Juan se encargaba también de mantener la armonía interna (y quizá porque venía del PC “alguien” le había puesto el mote de Josef, por Stalin), que permitía hasta la confección de una suerte de boletín interno, a máquina y totalmente anónimo, -La Bazofia- que aparecía pegado con engrudo en la pared, delante de los escritorios de Paco y Juan. Era el chismógrafo del diario.

Pero todas las tarde, antes de la vertiginosa hora del cierre, los redactores se levantaban e iban hasta La Bazofia para ver el intercambio de finos versos humorísticos entre Juan y ZelmarMichelini, ex senador uruguayo devenido en periodista (asesinado en 1976).

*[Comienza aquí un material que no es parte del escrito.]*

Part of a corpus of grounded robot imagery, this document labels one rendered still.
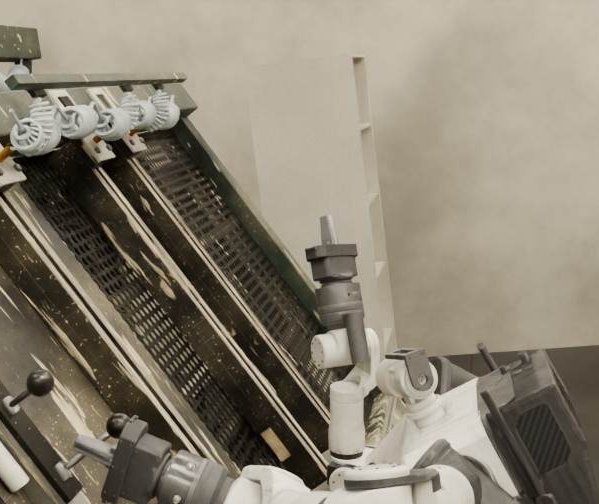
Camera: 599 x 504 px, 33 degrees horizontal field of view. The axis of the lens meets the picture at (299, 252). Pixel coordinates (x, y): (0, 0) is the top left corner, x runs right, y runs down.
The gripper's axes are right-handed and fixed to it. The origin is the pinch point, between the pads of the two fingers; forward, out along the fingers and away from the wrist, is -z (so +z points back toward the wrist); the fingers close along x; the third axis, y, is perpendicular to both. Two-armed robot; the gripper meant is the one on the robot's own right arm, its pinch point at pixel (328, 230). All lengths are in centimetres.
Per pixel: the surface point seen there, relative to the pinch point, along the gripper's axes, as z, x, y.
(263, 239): -18, -81, 99
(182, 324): 11.6, 1.4, 46.2
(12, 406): 25, 71, 1
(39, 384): 23, 73, -9
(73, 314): 10, 46, 21
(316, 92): -118, -245, 209

Siempre con gesto adusto pero de buen humor, uno sabía cuándo estaba pensando un reto o un pedido, porque comenzaba por mecerse los bigotes. Un mediodía apareció el gordo Osvaldo Soriano por la redacción, por las latitudes de la oficina de Rodolfo. “Quiero trabajar en el diario”, dijo. “Quiero trabajar en Deportes”, insistió. Solo Juan lo entendió. Lo perdimos: sus socios intelectuales insistían que debía escribir en una sección seria.

El día que los comisarios Villar y Margaride fueron a allanar la sede del diario, fue uno de los pocos que dio la cara, logrado “hacer” el tiempo necesario para limpiar la casa y que algunos salieran por los techos. Y después, hacer el inventario mental, desde el Ramos, con el ejemplar del diario en la mano.

Cada madrugada había que llevar los ejemplares de la primera edición, recién salidos del horno, a los jefes (a eso de la una de la mañana), a donde estuvieran cenando. Y sobre esos raids cuenta (a nombre propio) Bonasso en sus historias ficcionadas.

Hay algunas versiones sobre la “famosa” portada de Noticias cuando la muerte de Perón. ¡Lástima que Juan no haya contado la suya! Su argumento era que por cada hora que se discutía el texto de la portada se perdía la posibilidad de informar a 50 mil personas…

Después supe bastante más de los tiempos mozos de Juan, por los cuentos de Rosita, mi suegra entonces, que compartía con el grupo de poetas El Pan Duro las tertulias culturales del PC, que alentaba el viejo Gleizer.

Tiene razón Galeano: a veces la muerte miente. Juan sigue en mi escritorio, meciéndose los bigotes, desde la añeja foto rescatada del desaparecido archivo de Noticias.